Exercise prompt => Would you please copy each line of the data in which the string "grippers" occurs?

---+---

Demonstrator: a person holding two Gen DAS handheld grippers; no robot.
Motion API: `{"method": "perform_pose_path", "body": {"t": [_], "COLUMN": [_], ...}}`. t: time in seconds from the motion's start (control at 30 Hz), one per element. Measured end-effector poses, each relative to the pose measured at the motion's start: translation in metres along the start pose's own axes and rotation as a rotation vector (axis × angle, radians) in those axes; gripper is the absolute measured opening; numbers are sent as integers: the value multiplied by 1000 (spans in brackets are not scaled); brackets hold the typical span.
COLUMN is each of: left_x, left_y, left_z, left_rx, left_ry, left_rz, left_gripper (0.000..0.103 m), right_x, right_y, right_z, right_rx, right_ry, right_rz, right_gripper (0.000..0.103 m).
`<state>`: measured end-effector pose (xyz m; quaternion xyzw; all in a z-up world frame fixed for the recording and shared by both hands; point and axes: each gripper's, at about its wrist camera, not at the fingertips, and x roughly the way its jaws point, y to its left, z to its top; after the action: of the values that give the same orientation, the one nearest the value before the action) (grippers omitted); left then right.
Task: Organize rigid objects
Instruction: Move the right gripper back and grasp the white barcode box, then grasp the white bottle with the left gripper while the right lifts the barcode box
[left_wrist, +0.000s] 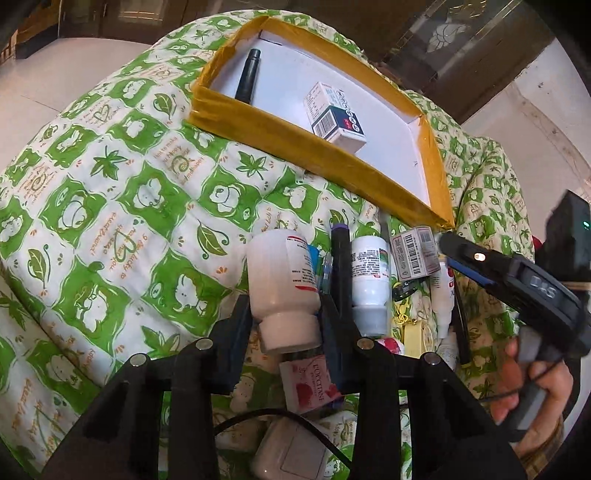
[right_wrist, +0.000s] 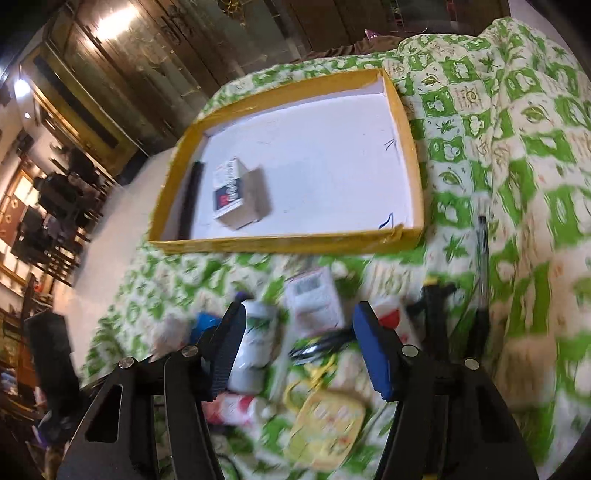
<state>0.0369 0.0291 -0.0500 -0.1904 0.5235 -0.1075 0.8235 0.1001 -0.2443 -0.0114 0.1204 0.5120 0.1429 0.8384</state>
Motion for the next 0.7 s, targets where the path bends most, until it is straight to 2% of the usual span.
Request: {"method": "perform_pose_path", "body": {"t": [0.1,0.17,0.2,0.23,0.33,0.47,0.7], "left_x": [4,5,6,8,10,2,-3], "left_y": [0,-2,-5,-8,-14,-15,-12], "left_z": [2,3,3,4,5,4,5], "left_rx": [-5,2,8,13,24,38,36], "left_ry": [3,2,1,-1,-16,-59,-85], "left_rz": [1,1,4,5,6,-13,-34], "left_gripper": [34,34,34,34,34,34,33], "right_x": [18,29,33,36,29,4,-11], "right_y": [0,3,4,5,5,6,8], "right_z": [0,-2,-3,-5,-8,-21,-34], "right_rx": [-13,-46,-62,-76,-93,-112,-113], "right_ry": [42,68,77,79,38,-22,-46], "right_rz": [-12,-37,-50,-70,-85,-55,-5], "right_gripper": [52,45,36,34,34,34,34]}}
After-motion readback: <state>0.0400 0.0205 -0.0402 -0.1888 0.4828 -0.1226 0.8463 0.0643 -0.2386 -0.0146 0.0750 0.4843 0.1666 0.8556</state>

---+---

Exercise result =>
Demonstrator: a person holding two Gen DAS handheld grippers; no robot.
`<state>`: measured end-effector pose (xyz m; quaternion xyzw; all in a z-up world frame fixed for the recording and shared by both hands; point and axes: each gripper's, at about its wrist camera, not at the fingertips, and x roughly the way its jaws point, y to its left, z to its top; after the action: of the values that give the same orientation, the one nearest the value before the action) (grippers omitted); left then right.

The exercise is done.